── Source data
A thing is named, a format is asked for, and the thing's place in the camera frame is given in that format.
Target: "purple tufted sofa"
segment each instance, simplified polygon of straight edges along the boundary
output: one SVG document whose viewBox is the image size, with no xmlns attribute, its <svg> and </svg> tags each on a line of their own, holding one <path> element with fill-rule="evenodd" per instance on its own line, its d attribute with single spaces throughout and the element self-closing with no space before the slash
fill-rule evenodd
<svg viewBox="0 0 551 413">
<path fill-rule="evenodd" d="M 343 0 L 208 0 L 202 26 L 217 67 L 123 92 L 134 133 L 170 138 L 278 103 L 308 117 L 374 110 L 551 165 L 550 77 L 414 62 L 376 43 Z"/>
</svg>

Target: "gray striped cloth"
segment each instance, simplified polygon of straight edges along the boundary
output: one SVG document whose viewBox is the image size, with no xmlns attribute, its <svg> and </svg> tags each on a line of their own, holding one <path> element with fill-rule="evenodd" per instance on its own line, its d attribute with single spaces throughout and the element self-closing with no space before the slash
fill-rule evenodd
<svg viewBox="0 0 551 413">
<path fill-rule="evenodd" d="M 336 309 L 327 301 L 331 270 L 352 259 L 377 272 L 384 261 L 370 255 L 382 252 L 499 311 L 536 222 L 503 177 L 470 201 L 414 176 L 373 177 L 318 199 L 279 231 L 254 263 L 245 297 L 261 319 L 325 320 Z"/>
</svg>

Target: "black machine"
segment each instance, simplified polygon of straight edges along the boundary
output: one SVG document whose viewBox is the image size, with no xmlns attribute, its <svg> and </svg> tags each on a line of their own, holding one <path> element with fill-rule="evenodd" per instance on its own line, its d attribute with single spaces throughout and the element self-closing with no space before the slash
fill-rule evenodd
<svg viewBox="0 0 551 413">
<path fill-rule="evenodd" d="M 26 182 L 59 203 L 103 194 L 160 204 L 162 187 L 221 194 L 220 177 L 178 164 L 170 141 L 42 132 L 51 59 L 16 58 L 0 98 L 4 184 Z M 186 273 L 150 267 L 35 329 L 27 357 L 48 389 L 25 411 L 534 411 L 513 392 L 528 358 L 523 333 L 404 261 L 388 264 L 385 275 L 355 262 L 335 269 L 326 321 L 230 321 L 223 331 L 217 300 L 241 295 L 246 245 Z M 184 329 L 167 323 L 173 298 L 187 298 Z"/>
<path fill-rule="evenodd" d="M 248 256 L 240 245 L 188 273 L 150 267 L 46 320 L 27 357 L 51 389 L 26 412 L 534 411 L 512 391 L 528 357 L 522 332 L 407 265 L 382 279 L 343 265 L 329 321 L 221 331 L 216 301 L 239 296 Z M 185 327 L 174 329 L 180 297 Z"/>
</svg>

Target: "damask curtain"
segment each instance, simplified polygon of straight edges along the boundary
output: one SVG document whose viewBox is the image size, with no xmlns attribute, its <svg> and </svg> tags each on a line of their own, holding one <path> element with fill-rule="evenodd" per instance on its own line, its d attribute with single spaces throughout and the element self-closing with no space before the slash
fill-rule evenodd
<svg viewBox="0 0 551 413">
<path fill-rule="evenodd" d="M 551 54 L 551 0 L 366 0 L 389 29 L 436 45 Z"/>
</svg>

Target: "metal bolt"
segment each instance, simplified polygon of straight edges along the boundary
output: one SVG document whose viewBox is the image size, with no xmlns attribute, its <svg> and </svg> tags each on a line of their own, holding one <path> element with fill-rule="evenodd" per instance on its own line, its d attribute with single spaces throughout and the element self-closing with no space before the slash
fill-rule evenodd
────
**Your instructions**
The full listing is to be copied verbatim.

**Answer to the exercise**
A thing is named, a format is asked for, and the thing's place in the camera frame is given in that format.
Target: "purple tufted sofa"
segment each instance, simplified polygon of straight edges along the boundary
output: one SVG document whose viewBox is the image size, with no xmlns attribute, its <svg> and </svg> tags each on a line of their own, holding one <path> element with fill-rule="evenodd" per instance on its own line, its d attribute with single spaces throughout and the element self-closing with no space before the slash
fill-rule evenodd
<svg viewBox="0 0 551 413">
<path fill-rule="evenodd" d="M 343 0 L 208 0 L 202 26 L 217 67 L 123 92 L 134 133 L 170 138 L 278 103 L 308 117 L 374 110 L 551 165 L 550 77 L 414 62 L 376 43 Z"/>
</svg>

Target: "gray striped cloth"
segment each instance, simplified polygon of straight edges along the boundary
output: one SVG document whose viewBox is the image size, with no xmlns attribute, its <svg> and </svg> tags each on a line of their own, holding one <path> element with fill-rule="evenodd" per instance on its own line, its d attribute with single spaces throughout and the element self-closing with no space before the slash
fill-rule evenodd
<svg viewBox="0 0 551 413">
<path fill-rule="evenodd" d="M 336 309 L 327 301 L 331 270 L 352 259 L 377 272 L 384 261 L 370 255 L 382 252 L 499 311 L 536 222 L 503 177 L 470 201 L 414 176 L 373 177 L 318 199 L 279 231 L 254 263 L 245 297 L 261 319 L 325 320 Z"/>
</svg>

Target: "black machine"
segment each instance, simplified polygon of straight edges along the boundary
output: one SVG document whose viewBox is the image size, with no xmlns attribute, its <svg> and </svg> tags each on a line of their own, holding one <path> element with fill-rule="evenodd" per instance on its own line, its d attribute with single spaces throughout and the element self-closing with no space before the slash
fill-rule evenodd
<svg viewBox="0 0 551 413">
<path fill-rule="evenodd" d="M 26 182 L 59 203 L 103 194 L 160 204 L 162 187 L 221 194 L 220 177 L 178 164 L 170 141 L 42 132 L 51 59 L 16 58 L 0 98 L 4 184 Z M 186 273 L 150 267 L 35 329 L 27 357 L 48 389 L 25 411 L 534 411 L 513 392 L 528 358 L 523 333 L 404 261 L 388 264 L 385 275 L 355 262 L 335 269 L 326 321 L 230 321 L 223 331 L 217 300 L 241 295 L 246 245 Z M 184 329 L 167 323 L 173 298 L 187 298 Z"/>
<path fill-rule="evenodd" d="M 248 256 L 240 245 L 188 273 L 150 267 L 46 320 L 27 357 L 51 389 L 26 412 L 534 411 L 512 391 L 528 357 L 522 332 L 407 265 L 382 279 L 343 265 L 329 321 L 221 331 L 216 301 L 239 296 Z M 185 327 L 174 329 L 180 297 Z"/>
</svg>

Target: "damask curtain"
segment each instance, simplified polygon of straight edges along the boundary
output: one SVG document whose viewBox is the image size, with no xmlns attribute, its <svg> and </svg> tags each on a line of their own, holding one <path> element with fill-rule="evenodd" per instance on its own line, its d attribute with single spaces throughout and the element self-closing with no space before the slash
fill-rule evenodd
<svg viewBox="0 0 551 413">
<path fill-rule="evenodd" d="M 551 54 L 551 0 L 366 0 L 389 29 L 436 45 Z"/>
</svg>

Target: "metal bolt"
segment each instance, simplified polygon of straight edges along the boundary
output: one SVG document whose viewBox is the image size, with no xmlns attribute, its <svg> and </svg> tags each on a line of their own, holding one <path> element with fill-rule="evenodd" per instance on its own line, its d attribute with single spaces throughout and the element self-closing with no space before the slash
fill-rule evenodd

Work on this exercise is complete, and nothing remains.